Concasser (martajar) le maïs grillé au metate ou au mortier en gros morceaux irréguliers, sans le réduire en farine. La texture concassée est essentielle : la segueza n'est pas une pâte lisse comme les autres moles, mais un guiso granuleux et caldoso. Réserver.
Mettre le porc (ou poulet) en morceaux à cuire dans l'eau salée avec un peu d'ail et d'oignon jusqu'à tendreté, 40-50 min. Ajouter les abats si on suit la version traditionnelle. Réserver viande et bouillon séparément.
Dégraissées et épépinés, faire griller brièvement les chiles chilcostle (ou guajillo) sur le comal, puis les tremper dans l'eau chaude. Les mixer avec le jitomate, l'ail, le poivre et le clou en une purée. C'est la sazón colorée et piquante du plat.
Dans une cazuela, verser le bouillon, la purée de chiles-tomate et le maïs concassé. Porter à frémissement en remuant : le maïs épaissit le caldo tout en gardant du grain.
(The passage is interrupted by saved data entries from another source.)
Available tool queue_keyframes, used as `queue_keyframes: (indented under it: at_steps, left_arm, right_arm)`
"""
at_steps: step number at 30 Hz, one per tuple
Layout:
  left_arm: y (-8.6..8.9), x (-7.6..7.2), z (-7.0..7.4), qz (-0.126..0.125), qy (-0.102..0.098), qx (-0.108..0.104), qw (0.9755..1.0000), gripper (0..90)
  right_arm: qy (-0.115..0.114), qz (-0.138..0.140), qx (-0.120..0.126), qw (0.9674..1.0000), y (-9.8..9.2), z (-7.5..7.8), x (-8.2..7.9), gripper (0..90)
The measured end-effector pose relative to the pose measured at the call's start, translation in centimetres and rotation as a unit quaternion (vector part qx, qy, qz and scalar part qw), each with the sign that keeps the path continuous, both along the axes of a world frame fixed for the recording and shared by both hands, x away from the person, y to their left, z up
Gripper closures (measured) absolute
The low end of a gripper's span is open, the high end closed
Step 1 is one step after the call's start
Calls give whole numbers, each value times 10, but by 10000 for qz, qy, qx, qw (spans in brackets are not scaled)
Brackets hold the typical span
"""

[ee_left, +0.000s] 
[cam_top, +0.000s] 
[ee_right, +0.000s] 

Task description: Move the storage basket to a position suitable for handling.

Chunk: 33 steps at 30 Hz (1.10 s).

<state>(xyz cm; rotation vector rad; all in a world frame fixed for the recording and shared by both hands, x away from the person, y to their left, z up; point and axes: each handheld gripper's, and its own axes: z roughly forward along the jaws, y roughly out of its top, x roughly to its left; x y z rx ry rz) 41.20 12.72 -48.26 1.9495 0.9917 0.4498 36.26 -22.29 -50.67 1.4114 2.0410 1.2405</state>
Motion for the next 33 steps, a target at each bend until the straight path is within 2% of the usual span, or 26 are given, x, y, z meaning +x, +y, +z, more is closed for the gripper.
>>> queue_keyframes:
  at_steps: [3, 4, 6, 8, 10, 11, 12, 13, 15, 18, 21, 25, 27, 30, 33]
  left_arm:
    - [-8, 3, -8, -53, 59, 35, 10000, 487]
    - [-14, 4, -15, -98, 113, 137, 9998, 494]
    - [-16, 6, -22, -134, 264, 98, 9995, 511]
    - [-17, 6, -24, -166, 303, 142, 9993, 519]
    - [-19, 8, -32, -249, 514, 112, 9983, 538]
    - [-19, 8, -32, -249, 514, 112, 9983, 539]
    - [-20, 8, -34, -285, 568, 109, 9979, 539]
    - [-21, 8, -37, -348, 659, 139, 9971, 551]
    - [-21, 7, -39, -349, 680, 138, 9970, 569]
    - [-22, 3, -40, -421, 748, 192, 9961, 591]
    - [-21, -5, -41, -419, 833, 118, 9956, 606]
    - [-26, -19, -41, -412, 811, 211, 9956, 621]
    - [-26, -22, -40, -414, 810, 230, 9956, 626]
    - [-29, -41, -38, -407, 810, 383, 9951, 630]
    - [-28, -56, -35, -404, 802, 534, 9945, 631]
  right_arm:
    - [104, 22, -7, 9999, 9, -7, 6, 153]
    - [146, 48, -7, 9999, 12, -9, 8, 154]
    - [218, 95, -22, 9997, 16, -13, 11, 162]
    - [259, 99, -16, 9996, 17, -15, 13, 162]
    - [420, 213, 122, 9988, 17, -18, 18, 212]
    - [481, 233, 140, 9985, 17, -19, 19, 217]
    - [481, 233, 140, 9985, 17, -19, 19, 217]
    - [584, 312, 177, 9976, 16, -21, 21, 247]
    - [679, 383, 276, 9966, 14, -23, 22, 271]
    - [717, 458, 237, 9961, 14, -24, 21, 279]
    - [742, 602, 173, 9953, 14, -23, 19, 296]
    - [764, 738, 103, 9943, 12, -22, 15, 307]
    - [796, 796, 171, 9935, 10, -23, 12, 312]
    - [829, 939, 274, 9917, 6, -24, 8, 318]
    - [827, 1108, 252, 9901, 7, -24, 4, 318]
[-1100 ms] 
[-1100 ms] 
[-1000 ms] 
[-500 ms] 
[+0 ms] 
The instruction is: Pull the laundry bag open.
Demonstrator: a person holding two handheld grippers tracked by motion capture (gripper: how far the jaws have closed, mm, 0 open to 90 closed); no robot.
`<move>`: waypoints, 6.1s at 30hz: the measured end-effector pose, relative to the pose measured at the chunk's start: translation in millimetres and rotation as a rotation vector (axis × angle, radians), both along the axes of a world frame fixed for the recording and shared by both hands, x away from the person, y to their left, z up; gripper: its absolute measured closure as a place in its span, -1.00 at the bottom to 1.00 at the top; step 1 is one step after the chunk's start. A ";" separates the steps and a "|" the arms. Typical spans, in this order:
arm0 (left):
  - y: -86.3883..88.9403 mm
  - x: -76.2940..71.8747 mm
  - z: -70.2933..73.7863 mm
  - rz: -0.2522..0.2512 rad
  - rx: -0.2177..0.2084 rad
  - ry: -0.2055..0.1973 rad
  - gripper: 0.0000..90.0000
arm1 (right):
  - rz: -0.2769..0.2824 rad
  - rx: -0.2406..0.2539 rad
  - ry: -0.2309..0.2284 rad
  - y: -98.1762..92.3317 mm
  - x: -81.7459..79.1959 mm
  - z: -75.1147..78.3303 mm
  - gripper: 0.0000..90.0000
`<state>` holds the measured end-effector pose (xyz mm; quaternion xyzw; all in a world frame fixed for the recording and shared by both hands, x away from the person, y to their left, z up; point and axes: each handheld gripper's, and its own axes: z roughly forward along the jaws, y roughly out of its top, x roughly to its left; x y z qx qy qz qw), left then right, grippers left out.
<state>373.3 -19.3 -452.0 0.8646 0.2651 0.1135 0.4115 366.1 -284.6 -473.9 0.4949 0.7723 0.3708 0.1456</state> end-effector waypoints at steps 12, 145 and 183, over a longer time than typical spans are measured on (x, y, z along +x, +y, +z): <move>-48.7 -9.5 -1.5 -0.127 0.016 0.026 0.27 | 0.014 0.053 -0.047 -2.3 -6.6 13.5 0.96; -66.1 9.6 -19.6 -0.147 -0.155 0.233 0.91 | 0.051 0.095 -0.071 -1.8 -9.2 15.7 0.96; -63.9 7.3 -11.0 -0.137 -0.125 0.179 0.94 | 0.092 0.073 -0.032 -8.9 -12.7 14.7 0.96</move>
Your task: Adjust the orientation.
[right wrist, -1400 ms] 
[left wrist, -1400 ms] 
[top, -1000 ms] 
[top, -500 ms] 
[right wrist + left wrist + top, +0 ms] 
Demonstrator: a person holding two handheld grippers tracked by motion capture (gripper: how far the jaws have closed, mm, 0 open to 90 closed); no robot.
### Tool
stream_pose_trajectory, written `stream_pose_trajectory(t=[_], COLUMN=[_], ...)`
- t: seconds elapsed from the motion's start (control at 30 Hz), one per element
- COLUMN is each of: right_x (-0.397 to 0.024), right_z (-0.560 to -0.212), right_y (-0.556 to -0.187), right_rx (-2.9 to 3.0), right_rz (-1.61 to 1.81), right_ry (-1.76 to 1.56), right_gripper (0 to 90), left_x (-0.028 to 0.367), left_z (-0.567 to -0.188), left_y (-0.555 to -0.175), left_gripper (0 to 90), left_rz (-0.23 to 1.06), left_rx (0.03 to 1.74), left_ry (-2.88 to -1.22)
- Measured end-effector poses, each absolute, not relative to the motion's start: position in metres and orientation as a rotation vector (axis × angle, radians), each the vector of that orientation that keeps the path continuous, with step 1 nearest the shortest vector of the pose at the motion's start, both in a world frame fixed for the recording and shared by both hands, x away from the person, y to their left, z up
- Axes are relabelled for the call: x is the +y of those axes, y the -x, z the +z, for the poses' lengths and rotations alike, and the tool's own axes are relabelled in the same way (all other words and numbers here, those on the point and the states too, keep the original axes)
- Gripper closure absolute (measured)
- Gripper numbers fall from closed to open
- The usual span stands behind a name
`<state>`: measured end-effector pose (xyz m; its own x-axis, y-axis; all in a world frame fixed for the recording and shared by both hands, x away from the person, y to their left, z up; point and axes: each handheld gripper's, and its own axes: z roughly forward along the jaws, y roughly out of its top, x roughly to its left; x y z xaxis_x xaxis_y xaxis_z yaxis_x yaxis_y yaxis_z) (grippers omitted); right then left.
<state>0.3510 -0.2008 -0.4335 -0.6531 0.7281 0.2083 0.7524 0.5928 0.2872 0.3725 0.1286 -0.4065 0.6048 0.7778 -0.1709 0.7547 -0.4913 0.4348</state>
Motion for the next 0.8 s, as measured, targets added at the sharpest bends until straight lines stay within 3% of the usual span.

C'est le moment où la segueza prend son corps caractéristique, à mi-chemin entre soupe et ragoût.
Ajouter la hoja santa, le chepiche, l'épazote (et la pitiona si on en a) et la viande réservée. Laisser mijoter doucement pour que les herbes infusent et que le maïs finisse de cuire. Rectifier le sel et le piquant. Le plat doit rester caldoso, pas former une pâte.
Couper le feu et laisser reposer quelques minutes : la segueza, comme les moles, gagne en harmonie au repos. Le maïs continue d'épaissir légèrement. Goûter une dernière fois pour ajuster sel et acidité.
Servir bien chaud en plato hondo, avec la viande, accompagné de tortillas de maíz, de citron vert et, traditionnellement, de mezcal. C'est un plat de bodas, velorios et fiestas patronales à Teotitlán del Valle et dans les villages zapotèques voisins.